CHAPTER THREE: COMPARATIVE NATIONALISMS
1. FROM STATE-BUILDING TO STATE-BREAKING
Johnstone breezes through the the 19th Century of Serbian history in a paragraph or two, dwelling on a couple of choice details (the precise number of village leaders decapitated in 1804 during the brutal suppression of the initial Serb uprising, for example). This attention to detail is striking, considering that in the previous paragraph she breezed through four centuries of Ottoman rule in a few short sentences. Her version of Serbian history is lifted straight from the crudely nationalistic--and implicitly Islamophobic--version that portrays the period of Ottoman rule as a centuries-long period of unceasing and unrelenting oppression and humiliation.
It's too bad that this crude, over-simplified version of Serbian history has become so prevalent, because the actual story is quite stirring and heroic. Whatever flaws and darker motivations later co-opted Serbian nationalism, there is no denying the truly heroic nature of their war of independence, or their genuine success in the cause of self-determination. A more nuanced, fact-based approach might do much to allow ethnic Serbs today to embrace their history while rejecting the twin strains of belligerence and self-pity--and the attendant fear of outsiders in general and Muslims in particular--which have poisoned their otherwise admirable national history and, yes, character.
If you know anything about Serbian history at all--particularly the jingoistic, quasi-mythic version peddled by Serbian nationalists since the founding of independent Serbia--you know the gist of the next page and a half. The tone is set in this sentence:
"Forced to defend themselves, the Serbian peasants took up arms in what was eventually to become the liberation struggle of all the Christian peoples of the Balkans."
In that sentence--shot through with uncritical subjectivity in contrast to the clinical coldness with which Johnstone views the victims of Serbian nationalism in her own lifetime--one can see both the genuinely heroic nature of the original Serbian struggle for independence and the jingoistic, patronizing, and ultimately militaristic and expansionist nature of the Serbian state to follow.
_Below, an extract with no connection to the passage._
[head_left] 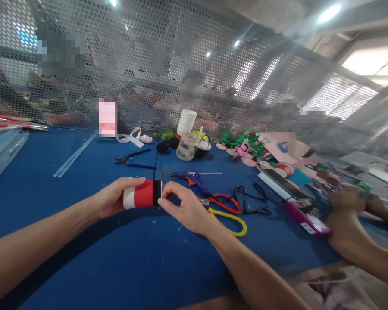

The seeds of the Bosnian war were planted nearly two centuries earlier. Serbs came to see themselves not merely as their own saviors but as the liberators of all of the Balkans. The problem with this altruistic--and messianic--belief is that Serb nationalists would come to believe that their status as liberators entitled them to dictate and control the terms of south Slavic self-determination.
Johnstone is not unaware of this history. She chooses to preempt any such criticism by claiming that the "Greater Serbia" project--which dates, as she admits, from the 19th Century--was actually a more modest and reasonable agenda than the pan-Slavic ideal which peoples from the Hapsburg Empire wished to enlist Serbia in. In a way, she is correct. What she ignores is the implications of fighting for an enlarged Serbian state rather than a unified Slavic entity.
We enter the tangled issue of national identity among the Slavic peoples of the western Balkans at this point. Johnstone has deftly avoided this subject--in fact, I doubt she even acknowledges that there is an issue. In order to defend the "Greater Serbia" project, one must first claim that there were "Serbs" in the modern, national sense. This required, and encouraged, the transformation of the Orthodox Slavs of Bosnia into "Serbs." It would, ultimately, require even more than that.
1 comment:
This was a really good post.
You brought something to my attention that I had never thought of before.
By presenting a narrow-minded, "martyred" xenophobic view of Serb history; not only are Serb ultra-nationalist during a diservice to Muslims and other non Serbs; they are also doing a diservice to Serbs as well.
It is easy to forget the the real, naunced history of the Serb nation, and of their very real accomplishments, pains and triumphs; when ultra-nationalists present such a one-sided fanatical version of that history.